We can defy en masse the corporate state’s attempt at colonial exploitation of US citizens. Governor of Washington State Jay Inslee just announced a plan of action to uphold Net Neutrality standards in defiance of the FCC. California Senator Scott Wiener plans to introduce similar legislation in January. Support a similar effort in your state. These will be vitally important in reinstating Net Neutrality not just through the FCC, but as a long-term industry standard.
We can also pressure our Congress Members to use the Congressional Review Act to pass a “resolution of disapproval” that overturns the FCC decision in the next 60 days. We can also support the state-led lawsuits against the FCC.

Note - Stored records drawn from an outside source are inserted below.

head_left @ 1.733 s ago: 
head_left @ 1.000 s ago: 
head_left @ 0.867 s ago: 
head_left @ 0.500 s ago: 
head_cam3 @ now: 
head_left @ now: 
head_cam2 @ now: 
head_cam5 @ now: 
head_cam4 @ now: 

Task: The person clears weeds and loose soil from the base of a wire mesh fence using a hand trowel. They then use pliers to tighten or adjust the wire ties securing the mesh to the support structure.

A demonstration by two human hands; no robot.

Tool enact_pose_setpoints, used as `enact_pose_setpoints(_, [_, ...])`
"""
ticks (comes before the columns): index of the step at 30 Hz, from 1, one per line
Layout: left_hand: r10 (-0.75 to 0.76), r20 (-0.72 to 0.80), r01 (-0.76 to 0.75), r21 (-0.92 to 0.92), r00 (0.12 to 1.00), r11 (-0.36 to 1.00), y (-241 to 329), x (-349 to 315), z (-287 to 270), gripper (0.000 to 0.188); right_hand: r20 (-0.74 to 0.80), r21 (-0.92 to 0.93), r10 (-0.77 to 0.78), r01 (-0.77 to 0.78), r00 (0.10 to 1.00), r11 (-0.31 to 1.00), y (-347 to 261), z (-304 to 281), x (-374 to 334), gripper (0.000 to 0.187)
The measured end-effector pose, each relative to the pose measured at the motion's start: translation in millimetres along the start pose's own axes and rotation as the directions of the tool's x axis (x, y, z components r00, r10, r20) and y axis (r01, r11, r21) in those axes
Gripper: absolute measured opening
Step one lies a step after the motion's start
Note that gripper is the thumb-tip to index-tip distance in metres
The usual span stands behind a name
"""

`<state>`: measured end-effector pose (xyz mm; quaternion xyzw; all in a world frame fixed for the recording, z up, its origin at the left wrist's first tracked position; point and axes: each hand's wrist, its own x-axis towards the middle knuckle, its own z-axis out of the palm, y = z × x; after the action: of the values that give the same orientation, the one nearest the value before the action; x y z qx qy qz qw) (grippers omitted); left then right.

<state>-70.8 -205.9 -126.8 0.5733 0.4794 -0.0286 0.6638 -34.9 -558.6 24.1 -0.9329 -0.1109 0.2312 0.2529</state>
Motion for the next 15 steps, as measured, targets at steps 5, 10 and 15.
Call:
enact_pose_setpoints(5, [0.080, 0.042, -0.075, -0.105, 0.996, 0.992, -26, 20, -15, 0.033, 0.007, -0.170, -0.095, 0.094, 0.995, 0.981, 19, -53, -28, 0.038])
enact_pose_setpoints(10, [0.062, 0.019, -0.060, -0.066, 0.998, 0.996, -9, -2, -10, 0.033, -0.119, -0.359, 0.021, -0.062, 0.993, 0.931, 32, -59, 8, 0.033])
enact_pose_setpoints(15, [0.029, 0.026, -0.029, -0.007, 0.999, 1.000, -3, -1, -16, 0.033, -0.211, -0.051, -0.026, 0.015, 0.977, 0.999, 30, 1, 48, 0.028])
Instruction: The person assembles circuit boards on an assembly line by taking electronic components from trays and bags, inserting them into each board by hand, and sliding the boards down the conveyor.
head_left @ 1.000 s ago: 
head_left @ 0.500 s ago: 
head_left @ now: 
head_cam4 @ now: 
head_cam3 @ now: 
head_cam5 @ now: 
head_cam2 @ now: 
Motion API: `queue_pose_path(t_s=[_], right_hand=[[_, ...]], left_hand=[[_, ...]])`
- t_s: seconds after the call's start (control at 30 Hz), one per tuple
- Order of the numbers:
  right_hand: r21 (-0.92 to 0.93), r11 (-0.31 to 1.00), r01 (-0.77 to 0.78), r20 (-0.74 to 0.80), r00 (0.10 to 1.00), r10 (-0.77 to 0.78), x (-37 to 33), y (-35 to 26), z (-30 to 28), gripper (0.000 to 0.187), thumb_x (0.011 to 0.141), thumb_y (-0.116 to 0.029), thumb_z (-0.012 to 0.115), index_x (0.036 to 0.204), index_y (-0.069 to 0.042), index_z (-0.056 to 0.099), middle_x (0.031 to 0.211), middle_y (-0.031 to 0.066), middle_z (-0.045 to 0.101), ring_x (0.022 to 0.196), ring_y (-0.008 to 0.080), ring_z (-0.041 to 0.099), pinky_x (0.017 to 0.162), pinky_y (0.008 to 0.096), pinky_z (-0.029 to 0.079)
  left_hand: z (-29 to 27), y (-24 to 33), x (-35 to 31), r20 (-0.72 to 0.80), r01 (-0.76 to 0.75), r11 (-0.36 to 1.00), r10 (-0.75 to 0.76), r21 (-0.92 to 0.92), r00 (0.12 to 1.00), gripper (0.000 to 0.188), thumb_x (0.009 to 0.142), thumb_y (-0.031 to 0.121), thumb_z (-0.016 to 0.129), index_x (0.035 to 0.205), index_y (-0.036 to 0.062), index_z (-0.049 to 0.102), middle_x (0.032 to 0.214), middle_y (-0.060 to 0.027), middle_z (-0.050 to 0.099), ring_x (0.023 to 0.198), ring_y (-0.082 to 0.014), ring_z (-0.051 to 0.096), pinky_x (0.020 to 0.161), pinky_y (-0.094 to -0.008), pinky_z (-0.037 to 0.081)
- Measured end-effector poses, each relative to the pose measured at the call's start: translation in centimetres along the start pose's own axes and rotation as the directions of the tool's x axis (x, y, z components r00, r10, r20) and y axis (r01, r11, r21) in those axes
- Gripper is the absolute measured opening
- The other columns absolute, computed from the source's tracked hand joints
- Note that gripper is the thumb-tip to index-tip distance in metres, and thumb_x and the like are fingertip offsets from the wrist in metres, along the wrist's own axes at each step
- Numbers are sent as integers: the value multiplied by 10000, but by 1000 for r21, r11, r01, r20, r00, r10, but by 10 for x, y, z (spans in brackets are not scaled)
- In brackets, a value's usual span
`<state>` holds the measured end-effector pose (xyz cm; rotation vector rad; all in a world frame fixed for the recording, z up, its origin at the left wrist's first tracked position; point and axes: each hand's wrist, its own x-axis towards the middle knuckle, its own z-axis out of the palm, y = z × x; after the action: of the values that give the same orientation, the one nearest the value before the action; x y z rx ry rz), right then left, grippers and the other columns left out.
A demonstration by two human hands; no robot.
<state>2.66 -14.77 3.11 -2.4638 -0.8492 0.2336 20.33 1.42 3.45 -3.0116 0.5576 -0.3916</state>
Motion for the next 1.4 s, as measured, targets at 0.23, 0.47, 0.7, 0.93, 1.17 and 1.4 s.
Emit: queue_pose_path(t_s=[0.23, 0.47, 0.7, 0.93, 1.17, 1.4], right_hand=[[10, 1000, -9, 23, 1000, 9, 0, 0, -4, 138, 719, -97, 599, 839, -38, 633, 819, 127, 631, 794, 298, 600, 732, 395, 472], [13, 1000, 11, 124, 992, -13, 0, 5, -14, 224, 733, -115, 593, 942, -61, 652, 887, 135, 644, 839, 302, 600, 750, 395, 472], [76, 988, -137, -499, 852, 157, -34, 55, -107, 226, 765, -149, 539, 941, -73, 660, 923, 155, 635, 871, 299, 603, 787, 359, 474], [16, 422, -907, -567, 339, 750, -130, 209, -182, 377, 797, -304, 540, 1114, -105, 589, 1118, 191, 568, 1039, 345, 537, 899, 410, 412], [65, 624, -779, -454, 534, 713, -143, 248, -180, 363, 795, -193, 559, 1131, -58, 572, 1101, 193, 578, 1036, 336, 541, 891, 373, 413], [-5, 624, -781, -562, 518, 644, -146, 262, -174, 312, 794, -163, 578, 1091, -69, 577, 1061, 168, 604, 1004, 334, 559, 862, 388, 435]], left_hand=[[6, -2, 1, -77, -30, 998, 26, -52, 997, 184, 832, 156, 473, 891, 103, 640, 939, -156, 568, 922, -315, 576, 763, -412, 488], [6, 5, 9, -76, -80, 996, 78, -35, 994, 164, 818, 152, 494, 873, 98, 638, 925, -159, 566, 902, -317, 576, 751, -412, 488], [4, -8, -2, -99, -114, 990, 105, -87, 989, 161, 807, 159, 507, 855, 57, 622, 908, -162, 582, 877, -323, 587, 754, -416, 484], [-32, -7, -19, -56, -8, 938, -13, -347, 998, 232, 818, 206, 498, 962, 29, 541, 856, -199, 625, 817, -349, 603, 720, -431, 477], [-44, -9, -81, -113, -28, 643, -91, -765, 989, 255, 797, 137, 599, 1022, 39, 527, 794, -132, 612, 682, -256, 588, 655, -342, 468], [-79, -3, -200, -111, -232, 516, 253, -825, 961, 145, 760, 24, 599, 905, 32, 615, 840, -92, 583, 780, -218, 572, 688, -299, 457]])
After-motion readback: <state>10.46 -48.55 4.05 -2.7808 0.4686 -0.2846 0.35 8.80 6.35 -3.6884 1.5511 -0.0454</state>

Perhaps most importantly, we can connect the issue of Net Neutrality with the bigger problem of corporate control. In our protests, marches, demonstrations, online posts, articles, and discussions we need to make the connection known: we are being ruled over by a corporate state that has ended citizen democracy in the United States. If, like Gandhi and the Indians, we wish to cease being a colony (of corporations in our case) and implement democratic self-rule, we need make sure every one of our fellow citizens sees the repeal of Net Neutrality as a symbol of the greed and corruption of corporate rule.
The struggle ahead of us is challenging . . . and vitally important to our lives. Take heart from the example of salt. Use it to take action today. When we organize, we win, as Popular Resistance founders and Net Neutrality campaigners Margaret Flowers and Kevin Zeese say.
Net Neutrality is our salt. Let’s use it to end corporate rule.